Stored entries
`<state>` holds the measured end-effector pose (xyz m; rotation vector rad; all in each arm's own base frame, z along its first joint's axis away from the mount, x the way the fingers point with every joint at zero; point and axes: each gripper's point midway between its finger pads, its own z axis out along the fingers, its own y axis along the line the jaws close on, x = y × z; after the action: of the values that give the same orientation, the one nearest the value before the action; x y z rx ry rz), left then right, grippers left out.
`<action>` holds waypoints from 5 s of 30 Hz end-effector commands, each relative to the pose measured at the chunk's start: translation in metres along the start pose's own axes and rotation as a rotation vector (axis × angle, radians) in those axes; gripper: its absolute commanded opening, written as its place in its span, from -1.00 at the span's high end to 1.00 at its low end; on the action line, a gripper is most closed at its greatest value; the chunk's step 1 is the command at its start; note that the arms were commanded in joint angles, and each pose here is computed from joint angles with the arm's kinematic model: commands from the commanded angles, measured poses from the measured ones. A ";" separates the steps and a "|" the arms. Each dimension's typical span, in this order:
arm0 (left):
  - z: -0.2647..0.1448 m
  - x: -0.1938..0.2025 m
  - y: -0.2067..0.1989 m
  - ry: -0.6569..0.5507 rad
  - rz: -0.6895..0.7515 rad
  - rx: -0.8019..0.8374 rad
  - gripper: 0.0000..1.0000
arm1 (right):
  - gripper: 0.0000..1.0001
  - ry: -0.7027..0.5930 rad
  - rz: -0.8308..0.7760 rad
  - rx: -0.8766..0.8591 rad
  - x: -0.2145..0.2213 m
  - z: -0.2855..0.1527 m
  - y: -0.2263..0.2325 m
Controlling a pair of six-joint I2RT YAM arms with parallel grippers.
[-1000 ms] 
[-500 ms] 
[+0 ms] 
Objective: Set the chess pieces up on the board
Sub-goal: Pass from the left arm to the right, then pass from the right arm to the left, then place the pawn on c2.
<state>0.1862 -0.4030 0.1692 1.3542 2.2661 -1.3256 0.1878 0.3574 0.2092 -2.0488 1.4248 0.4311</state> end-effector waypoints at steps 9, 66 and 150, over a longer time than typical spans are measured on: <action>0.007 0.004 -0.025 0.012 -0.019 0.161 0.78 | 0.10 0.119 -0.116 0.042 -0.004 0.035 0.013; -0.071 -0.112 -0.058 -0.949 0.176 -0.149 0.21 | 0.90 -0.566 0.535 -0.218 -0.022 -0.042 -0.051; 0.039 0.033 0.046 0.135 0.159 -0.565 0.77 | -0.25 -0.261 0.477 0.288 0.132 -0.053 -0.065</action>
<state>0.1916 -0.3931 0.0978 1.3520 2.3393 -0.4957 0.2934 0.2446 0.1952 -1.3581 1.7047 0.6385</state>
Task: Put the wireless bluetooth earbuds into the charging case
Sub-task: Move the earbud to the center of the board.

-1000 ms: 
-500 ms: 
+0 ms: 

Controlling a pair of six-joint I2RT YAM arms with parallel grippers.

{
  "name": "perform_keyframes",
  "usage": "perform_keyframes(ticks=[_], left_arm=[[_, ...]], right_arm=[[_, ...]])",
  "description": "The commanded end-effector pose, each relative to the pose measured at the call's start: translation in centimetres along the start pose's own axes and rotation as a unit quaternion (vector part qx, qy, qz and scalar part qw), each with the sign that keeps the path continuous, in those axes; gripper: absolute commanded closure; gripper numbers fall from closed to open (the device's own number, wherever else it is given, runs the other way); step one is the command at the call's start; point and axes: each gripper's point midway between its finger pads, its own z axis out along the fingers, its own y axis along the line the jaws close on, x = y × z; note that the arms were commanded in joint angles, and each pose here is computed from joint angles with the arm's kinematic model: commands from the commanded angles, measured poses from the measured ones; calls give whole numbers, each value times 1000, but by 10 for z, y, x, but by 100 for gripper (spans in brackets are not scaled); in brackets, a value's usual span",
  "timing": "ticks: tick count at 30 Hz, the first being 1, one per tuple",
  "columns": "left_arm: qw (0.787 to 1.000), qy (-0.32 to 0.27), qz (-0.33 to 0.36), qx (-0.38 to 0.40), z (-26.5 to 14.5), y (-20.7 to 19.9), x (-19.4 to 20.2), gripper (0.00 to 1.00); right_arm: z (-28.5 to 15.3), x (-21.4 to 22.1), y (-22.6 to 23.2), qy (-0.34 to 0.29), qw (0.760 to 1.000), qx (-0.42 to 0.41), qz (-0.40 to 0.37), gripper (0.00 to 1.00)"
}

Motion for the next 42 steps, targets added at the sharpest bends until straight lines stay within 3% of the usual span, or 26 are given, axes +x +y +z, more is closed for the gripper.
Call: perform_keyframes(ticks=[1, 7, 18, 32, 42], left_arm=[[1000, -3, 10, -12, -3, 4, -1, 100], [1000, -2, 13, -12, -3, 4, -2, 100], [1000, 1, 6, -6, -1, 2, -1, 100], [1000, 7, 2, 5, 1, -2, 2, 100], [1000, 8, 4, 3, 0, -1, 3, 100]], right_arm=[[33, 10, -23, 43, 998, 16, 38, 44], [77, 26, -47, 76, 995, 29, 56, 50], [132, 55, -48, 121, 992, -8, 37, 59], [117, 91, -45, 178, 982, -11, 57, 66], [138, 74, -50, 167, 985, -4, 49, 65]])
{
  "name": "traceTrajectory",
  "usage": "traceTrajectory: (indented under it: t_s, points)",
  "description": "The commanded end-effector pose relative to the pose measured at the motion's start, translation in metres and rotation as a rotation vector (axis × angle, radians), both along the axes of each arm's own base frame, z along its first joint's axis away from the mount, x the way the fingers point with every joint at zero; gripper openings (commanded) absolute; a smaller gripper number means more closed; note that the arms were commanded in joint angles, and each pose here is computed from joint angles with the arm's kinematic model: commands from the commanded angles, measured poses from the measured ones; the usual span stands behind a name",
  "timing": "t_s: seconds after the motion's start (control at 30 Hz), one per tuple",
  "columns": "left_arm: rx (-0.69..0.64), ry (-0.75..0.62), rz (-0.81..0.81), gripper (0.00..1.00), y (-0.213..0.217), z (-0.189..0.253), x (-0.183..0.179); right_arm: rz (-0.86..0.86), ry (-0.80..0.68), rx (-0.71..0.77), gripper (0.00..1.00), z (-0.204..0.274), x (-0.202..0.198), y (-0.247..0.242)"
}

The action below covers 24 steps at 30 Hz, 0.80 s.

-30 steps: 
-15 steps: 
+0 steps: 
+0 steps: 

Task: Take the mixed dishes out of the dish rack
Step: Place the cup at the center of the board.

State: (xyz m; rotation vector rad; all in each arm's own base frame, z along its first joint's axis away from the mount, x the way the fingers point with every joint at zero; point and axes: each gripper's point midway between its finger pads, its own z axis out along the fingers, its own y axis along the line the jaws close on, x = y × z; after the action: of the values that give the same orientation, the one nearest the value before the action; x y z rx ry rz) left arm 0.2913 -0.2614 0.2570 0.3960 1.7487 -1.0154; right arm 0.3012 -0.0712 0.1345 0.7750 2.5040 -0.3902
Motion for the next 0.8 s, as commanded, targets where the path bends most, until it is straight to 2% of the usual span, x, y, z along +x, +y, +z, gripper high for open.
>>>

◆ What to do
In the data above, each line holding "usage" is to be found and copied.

◆ Result of this task
  "usage": "perform_keyframes(ticks=[_], left_arm=[[_, ...]], right_arm=[[_, ...]])",
  "usage": "traceTrajectory: (indented under it: t_s, points)",

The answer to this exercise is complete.